Still, it was hard not to feel as if I was the only one in the world who'd ever lived this nightmare. I was tortured by the question that had kept me up all night: how long had this been going on?

I'd searched my memory, trying to recall every moment over the years with Jamal, and all the time we'd spent with Miriam and Chauncey. I tried to remember every glance they'd exchanged, every word they'd spoken, every time they hugged.

And I remembered the day of Chauncey's funeral and my suspicions then.

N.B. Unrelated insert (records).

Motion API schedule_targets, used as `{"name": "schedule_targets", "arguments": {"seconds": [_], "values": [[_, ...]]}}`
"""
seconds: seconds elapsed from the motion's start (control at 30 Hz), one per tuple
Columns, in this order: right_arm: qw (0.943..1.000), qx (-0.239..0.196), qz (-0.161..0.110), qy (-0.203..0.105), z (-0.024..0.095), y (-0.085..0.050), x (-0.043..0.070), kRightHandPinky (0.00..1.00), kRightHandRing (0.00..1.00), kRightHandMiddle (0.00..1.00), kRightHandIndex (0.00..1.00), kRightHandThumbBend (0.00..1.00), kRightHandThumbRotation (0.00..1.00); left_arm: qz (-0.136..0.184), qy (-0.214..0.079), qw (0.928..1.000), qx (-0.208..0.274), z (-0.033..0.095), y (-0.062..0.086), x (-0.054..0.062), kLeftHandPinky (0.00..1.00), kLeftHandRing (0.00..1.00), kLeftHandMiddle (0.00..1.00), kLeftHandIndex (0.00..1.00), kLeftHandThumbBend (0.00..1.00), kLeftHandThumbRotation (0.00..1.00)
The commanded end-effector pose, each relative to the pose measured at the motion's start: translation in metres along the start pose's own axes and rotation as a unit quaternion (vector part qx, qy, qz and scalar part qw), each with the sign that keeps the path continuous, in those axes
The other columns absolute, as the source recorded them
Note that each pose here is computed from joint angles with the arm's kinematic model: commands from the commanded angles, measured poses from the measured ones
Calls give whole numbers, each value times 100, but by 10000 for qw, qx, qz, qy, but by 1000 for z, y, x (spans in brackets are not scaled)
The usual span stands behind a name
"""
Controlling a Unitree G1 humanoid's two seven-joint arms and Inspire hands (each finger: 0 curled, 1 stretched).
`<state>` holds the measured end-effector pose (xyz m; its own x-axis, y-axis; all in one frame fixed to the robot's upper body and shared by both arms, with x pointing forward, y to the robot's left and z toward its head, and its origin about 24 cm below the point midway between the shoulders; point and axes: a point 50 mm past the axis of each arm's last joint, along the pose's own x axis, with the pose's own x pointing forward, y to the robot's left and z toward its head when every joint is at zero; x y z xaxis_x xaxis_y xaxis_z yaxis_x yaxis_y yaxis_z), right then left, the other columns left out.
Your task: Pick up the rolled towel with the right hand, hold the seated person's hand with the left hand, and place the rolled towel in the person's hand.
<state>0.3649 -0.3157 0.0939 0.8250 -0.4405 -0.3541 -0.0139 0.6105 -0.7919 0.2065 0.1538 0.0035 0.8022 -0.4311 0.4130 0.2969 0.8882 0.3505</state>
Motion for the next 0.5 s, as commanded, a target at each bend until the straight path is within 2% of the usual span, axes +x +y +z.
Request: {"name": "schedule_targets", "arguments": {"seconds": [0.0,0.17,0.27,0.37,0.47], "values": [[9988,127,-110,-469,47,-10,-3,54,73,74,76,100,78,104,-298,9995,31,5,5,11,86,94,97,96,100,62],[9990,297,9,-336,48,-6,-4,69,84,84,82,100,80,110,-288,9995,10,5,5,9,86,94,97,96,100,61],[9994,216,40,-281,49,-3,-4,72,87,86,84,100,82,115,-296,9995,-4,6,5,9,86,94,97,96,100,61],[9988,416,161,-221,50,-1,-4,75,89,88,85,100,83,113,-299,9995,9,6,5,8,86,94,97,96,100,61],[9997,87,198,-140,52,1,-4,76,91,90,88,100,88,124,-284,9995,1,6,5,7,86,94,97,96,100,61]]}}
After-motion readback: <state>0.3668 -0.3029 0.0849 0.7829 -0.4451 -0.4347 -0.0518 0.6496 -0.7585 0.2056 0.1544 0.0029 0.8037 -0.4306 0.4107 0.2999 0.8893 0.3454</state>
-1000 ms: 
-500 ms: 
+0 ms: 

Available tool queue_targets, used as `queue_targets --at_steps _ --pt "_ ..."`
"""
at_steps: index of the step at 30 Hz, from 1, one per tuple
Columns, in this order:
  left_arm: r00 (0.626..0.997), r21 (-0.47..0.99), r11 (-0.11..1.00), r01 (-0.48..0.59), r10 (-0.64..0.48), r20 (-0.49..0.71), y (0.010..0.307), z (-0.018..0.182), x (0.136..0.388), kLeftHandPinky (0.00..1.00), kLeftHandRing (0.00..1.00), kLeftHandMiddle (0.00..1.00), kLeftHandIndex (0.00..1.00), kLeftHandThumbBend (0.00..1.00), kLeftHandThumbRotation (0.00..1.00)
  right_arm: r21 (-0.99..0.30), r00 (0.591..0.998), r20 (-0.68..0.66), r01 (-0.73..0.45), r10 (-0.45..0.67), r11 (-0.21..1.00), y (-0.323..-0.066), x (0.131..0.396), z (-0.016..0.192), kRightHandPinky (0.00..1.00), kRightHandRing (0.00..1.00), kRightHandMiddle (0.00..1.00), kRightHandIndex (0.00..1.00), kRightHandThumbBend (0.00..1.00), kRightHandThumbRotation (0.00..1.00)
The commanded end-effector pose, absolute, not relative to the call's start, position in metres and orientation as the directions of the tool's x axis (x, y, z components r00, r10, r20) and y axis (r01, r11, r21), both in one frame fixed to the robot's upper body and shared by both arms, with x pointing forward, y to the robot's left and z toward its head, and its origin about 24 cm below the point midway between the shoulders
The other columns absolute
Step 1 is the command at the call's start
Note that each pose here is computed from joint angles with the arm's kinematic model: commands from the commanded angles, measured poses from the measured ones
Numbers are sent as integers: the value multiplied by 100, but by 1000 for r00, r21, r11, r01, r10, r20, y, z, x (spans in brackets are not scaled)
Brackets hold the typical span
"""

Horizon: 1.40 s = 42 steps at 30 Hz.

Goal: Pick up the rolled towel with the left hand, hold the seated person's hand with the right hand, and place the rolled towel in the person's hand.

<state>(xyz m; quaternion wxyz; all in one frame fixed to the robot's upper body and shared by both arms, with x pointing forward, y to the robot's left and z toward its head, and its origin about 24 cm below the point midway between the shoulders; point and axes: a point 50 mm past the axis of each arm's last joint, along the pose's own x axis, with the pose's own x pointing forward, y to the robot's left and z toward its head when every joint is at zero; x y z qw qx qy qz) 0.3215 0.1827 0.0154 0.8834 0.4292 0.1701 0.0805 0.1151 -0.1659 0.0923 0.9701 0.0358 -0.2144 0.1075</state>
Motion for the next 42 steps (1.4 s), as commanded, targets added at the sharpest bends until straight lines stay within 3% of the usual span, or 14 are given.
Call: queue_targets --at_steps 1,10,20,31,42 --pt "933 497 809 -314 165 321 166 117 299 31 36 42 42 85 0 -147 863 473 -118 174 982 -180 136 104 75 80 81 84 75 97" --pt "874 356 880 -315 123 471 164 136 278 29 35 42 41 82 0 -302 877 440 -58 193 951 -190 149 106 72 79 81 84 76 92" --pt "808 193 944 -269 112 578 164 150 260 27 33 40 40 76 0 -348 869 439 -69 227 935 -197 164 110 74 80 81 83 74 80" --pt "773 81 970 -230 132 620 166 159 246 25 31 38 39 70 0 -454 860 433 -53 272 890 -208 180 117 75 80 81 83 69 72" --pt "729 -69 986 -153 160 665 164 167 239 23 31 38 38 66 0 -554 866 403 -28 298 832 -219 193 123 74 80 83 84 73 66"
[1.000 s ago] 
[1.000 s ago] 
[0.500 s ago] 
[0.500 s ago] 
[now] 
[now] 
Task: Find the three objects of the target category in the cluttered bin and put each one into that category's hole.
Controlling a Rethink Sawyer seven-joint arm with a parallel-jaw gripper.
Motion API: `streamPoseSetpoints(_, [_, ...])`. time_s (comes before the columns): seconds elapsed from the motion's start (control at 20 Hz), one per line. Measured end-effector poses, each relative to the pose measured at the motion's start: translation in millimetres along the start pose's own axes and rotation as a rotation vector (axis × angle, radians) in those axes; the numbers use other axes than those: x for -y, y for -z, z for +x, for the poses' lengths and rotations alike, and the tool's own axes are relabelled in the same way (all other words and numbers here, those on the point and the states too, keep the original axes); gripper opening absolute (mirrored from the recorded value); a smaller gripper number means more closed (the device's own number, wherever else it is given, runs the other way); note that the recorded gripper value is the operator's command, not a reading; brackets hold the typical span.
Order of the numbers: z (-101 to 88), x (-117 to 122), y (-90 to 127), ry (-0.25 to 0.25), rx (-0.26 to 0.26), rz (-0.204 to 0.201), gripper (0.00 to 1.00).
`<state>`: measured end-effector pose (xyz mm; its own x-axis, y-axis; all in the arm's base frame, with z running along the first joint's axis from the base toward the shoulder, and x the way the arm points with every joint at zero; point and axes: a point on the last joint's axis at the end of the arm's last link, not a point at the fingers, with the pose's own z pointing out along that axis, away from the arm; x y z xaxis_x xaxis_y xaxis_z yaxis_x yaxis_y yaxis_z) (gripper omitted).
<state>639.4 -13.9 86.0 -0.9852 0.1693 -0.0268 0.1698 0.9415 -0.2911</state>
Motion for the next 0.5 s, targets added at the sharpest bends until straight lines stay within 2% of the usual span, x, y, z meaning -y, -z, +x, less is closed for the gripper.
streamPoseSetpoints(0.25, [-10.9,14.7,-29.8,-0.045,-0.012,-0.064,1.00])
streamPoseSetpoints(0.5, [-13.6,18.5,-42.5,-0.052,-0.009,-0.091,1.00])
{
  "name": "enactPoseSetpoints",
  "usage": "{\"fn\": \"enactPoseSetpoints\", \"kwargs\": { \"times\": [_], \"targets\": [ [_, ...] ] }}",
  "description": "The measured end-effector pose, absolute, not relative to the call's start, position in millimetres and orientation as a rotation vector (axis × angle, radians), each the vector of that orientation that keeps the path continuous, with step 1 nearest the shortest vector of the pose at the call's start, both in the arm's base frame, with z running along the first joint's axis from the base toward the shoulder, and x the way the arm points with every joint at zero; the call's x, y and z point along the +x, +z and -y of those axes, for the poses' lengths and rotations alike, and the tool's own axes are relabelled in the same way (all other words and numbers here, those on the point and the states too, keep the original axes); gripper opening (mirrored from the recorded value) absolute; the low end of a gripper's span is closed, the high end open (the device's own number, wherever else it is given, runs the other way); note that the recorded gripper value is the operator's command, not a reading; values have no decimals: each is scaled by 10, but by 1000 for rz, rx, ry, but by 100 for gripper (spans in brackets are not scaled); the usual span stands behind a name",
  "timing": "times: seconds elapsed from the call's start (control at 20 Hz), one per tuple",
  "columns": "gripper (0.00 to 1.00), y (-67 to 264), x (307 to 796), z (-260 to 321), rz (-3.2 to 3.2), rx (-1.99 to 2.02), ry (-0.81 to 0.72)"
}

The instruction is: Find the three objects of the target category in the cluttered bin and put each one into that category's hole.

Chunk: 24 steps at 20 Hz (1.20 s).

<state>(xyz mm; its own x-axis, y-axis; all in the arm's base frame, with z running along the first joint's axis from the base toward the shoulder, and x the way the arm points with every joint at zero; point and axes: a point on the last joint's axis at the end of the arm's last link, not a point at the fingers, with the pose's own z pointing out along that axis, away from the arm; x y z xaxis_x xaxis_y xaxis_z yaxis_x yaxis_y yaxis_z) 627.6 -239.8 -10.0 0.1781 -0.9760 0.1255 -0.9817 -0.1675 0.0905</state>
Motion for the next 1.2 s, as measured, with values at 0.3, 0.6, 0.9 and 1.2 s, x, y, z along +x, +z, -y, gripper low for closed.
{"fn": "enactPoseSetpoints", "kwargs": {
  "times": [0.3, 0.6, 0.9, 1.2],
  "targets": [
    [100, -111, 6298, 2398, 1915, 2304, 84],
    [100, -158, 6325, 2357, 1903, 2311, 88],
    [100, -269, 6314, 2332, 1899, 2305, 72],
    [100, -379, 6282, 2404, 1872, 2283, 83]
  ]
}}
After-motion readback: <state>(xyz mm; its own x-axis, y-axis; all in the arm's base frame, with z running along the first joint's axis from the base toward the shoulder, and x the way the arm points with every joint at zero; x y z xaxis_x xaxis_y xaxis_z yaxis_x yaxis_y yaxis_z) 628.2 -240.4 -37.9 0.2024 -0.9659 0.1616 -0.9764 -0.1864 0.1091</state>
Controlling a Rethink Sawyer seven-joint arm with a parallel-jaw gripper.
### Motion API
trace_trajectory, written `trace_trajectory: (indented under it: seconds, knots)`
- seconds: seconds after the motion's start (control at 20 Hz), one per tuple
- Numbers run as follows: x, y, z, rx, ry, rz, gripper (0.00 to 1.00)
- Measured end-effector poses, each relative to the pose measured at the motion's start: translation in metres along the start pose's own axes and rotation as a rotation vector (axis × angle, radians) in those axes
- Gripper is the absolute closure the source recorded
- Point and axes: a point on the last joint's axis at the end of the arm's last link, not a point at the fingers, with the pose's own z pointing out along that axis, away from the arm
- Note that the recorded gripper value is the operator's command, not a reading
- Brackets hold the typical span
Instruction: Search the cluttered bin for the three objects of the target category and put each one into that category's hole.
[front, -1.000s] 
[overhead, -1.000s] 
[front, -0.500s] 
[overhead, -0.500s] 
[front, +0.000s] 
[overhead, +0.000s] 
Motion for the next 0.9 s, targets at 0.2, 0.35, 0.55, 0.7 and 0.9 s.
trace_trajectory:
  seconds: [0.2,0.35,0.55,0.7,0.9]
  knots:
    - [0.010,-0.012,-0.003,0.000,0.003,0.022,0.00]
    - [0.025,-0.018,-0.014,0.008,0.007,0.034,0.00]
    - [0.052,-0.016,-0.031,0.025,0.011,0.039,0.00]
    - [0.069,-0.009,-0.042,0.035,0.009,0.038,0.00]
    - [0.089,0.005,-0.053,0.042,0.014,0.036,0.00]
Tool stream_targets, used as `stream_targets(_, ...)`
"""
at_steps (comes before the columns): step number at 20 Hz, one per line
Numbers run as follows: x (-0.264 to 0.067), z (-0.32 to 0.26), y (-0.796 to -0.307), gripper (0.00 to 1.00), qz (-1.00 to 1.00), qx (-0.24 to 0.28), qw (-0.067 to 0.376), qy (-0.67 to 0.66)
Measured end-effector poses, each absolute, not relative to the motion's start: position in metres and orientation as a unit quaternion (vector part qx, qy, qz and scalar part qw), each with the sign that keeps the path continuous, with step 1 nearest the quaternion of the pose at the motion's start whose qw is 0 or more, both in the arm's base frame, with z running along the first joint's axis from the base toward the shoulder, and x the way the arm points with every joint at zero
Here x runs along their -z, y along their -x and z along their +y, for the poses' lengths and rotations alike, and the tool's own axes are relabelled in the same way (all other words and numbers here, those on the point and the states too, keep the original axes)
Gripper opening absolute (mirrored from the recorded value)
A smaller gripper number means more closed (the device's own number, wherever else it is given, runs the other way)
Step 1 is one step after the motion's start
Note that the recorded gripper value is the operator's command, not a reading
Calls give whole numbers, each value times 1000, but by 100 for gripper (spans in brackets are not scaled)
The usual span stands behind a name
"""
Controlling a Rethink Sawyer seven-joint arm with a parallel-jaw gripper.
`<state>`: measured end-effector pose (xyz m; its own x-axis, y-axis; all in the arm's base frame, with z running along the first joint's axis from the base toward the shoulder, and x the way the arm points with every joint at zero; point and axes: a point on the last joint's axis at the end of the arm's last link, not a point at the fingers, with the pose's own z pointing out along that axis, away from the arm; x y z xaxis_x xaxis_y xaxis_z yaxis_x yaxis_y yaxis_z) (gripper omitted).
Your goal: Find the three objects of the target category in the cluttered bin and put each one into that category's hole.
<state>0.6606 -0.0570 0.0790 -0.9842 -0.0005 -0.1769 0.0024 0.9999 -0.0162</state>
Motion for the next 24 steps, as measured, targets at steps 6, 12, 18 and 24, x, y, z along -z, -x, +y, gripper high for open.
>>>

But even when I'd stared at Miriam with her eyes closed and her arms around my husband, I never imagined the true fact, that they were
actually
sleeping together.

Since that day when Miriam had taken me and Michellelee into her bedroom and given us those bracelets, I'd turned off that sixth sense that I believed every women had. I turned mine off because, obviously, my sense had gone haywire.

I was so mad at myself. There had probably been signs and signals right in front of my face.

And all of that made me want to cry from anger and pain. But I was not going to cry. I was not going to break down.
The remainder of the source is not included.